Leyendo el testamento y mirando su nerviosa firma al final del mismo, tengo la rara sensación de la pena que deben sentir por la muerte, quienes creen que la tarea vital no está cumplida. Debe ser duro pensar que hay quienes se quedan en este mundo, sin saber ni descubrir siquiera sus verdaderos cometidos vitales. El Doctor Manuel Vallejo y Villandrando murió desconfiando hasta de los demás curas incompetentes; y hasta sospechaba que se robarían las alhajas y las joyas con que el moribundo había engalanado a sus vírgenes. Dice que fue “Vicario Juez Eclesiástico del Convento de Monjas Conceptas… Hijo legítimo del General y Gobernador de las Armas Don Miguel Vallejo Peñafiel y de doña Josefa Villandrando, vecinos que fueron de esta villa de Riobamba.” Su madre debió haber dejado un raro “vacío” para que su padre se haya vuelto a buscar a una compañera para el resto de su vida. Esta fue doña Mauricia Cisneros.

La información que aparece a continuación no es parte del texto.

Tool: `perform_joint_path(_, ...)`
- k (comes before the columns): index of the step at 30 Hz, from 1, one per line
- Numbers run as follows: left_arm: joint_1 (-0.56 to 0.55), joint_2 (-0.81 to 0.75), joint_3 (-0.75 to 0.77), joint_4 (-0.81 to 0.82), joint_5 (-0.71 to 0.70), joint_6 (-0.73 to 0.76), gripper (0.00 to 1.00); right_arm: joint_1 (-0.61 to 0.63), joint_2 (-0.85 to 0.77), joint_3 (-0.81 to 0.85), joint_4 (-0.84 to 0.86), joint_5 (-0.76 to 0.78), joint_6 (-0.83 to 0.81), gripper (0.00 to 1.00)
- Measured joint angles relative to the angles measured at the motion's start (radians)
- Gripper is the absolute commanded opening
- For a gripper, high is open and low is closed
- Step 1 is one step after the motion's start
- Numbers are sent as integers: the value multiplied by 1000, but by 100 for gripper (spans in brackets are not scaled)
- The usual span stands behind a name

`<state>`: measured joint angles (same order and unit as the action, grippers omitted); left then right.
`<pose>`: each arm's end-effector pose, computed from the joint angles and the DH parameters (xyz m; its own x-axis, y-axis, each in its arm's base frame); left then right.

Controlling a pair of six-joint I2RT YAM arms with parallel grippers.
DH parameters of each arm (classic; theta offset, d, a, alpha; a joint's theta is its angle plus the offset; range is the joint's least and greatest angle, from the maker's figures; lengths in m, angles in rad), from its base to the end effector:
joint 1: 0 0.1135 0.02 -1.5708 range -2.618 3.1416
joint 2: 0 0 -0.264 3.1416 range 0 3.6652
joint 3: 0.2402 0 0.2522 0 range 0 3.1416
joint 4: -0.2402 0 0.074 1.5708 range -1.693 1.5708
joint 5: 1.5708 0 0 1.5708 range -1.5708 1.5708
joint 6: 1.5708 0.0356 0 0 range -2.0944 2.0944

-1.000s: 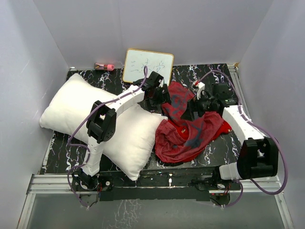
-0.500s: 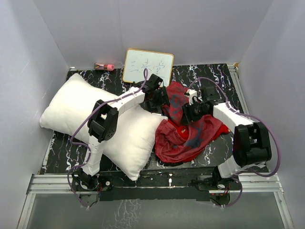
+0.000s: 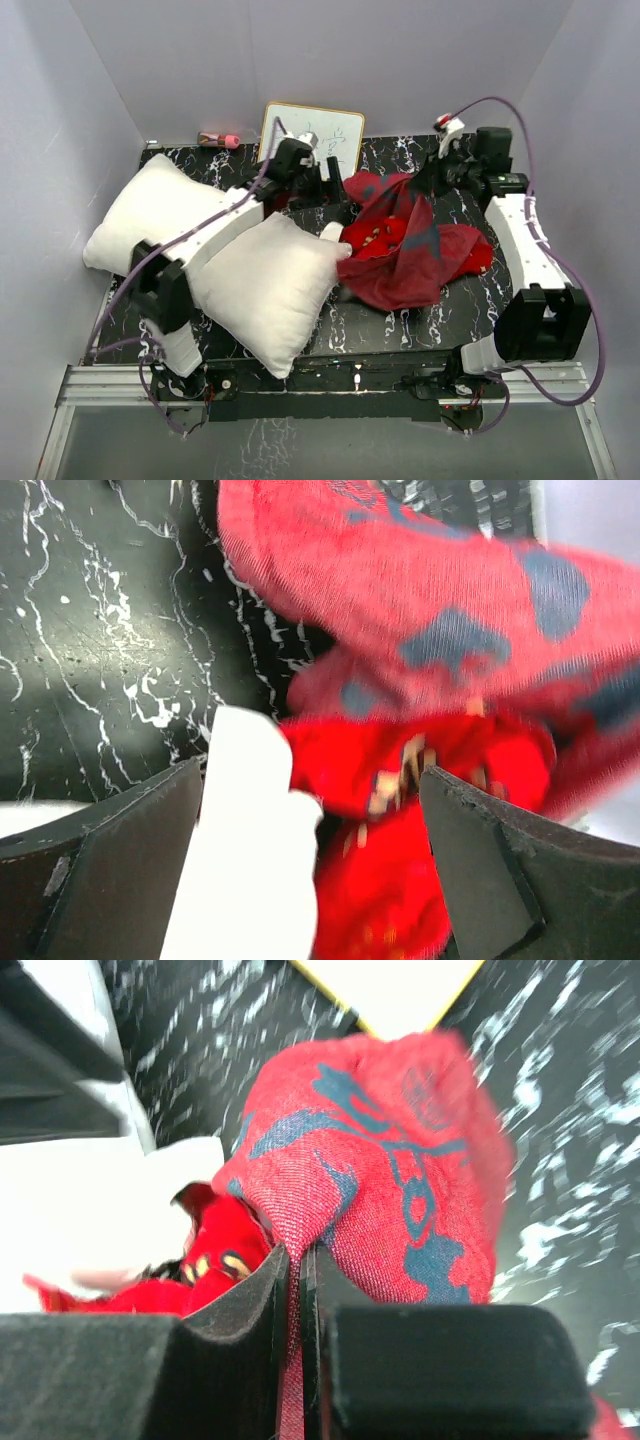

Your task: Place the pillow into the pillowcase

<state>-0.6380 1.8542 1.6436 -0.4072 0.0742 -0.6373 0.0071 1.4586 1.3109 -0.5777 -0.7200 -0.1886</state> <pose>0.3480 -0.2613 0.3110 -0.7563 -0.1780 -0.6296 0.2395 0.8202 -0.5196 0.3168 0.0257 0.3323 -0.5582 -0.1449 -0.8170 -0.6142 0.7341 0.2894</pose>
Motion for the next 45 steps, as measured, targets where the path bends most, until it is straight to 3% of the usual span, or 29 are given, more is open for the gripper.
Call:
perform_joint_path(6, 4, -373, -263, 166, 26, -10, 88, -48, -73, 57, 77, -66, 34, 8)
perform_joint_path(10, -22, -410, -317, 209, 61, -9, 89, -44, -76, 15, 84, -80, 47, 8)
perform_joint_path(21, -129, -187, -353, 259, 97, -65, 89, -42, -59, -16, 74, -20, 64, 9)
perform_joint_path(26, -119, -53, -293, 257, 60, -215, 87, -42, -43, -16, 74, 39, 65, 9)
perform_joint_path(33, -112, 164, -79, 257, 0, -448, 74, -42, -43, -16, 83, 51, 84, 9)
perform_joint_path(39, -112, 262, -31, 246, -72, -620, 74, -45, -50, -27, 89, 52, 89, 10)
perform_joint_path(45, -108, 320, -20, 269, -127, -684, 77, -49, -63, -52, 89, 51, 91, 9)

Seguro que una de estas “reliquias” que me mostraron en Sicalpa debe haber sido la larga momia del Doctor Manuel Vallejo y Villandrando; muerto, quien sabe a más tardar, un año después de haber hecho este testamento, por 1778. Sabemos que desde los inicios de los años 1600, esta iglesia fue repletándose de momias de curas y hacendados que bajaban a quedarse en los sótanos del templo, con la cara hacia arriba, tan solo expuestos en una plataforma de madera dentro de unos nichos laterales, donde se los podía ver de pies a cabeza, con la cara destapada, bajo esas concavidades de piedra fría de casi un metro de ancho. Pero esto es un decir, porque entre restos de vendas solo pude ver huesos de humo imposibilitados de transformarse en hollín. Eran testimonios de varias momias yacentes en los sótanos de la iglesia de Sicalpa, remurientes por la humedad.